Sony UBP-X700
- Manufacturer: Sony
- Product family: UBP
- Type: Media player
- Released: January 2018
- Media: Ultra HD Blu-ray
- Dimensions: 320 mm x 45 mm x 217 mm
- Weight: 3lb 1oz (1.4 kg)
- Predecessor: UBP-X800

= Sony UBP-X700 =

2018 Blu-ray player

The Sony UBP-X700 is Sony's Ultra HD Blu-ray player released in 2018.

==Features==
The player supports HDR10 and Dolby Vision high-dynamic-range standards but not HDR10+. The Dolby Vision support was added after release. There are two HDMI ports, the other being audio only.

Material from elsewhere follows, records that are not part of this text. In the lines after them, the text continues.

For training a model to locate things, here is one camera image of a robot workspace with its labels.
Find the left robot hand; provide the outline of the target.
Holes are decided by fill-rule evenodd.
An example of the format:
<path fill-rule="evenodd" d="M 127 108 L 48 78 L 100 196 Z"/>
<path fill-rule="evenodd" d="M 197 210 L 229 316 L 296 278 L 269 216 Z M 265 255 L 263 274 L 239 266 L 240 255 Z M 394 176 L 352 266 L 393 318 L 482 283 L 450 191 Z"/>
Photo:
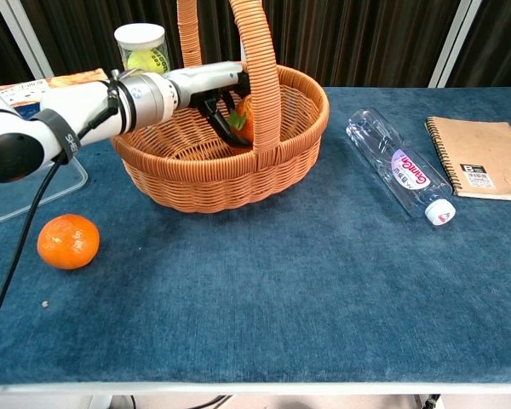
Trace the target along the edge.
<path fill-rule="evenodd" d="M 235 109 L 231 92 L 244 98 L 250 94 L 249 75 L 241 62 L 225 61 L 177 69 L 164 74 L 176 88 L 178 109 L 197 109 L 214 132 L 230 147 L 251 148 L 252 143 L 235 135 L 217 104 L 223 100 L 228 113 Z"/>

Compared to the older model, UBP-X800, X700 supports only single band 2.4 GHz Wi-Fi, while the X800 model supports dual band 5 GHz. The X700 supports Dolby Vision unlike the X800. The X700 is also smaller in physical size and weight.

==Reception==
TechRadar called it "an effective 4K Blu-ray player that's packed with a good number of features for an affordable price." They also named it "the best budget 4K Blu-ray player". What Hi-Fi? called it a great budget 4K Blu-ray player. They said the X700 has a more naturalistic picture quality than X800 but sounds "a tad lightweight" compared to the X800. CNET said the X800 is pricier but is slightly faster and has a more premium build quality. TechHive wrote: "The UPB-X700 is great disc player/media streamer and a nice upgrade for anyone with a dumb TV or out-of-date disc player." Digital Trends said that "The biggest reasons to buy the X700 are its great video and audio processing." Trusted Reviews said: "The X700 might not be the audiophile’s choice, but considering its price the player is more than capable of delivering a quality experience." Home Cinema Choice wrote: "At this launch price, the UBP-X700 is not quite the bargain 4K spinner, although it's certainly stripped back on connectivity and has the same compact, lightweight design as Panasonic's cheaper DMP-UB320."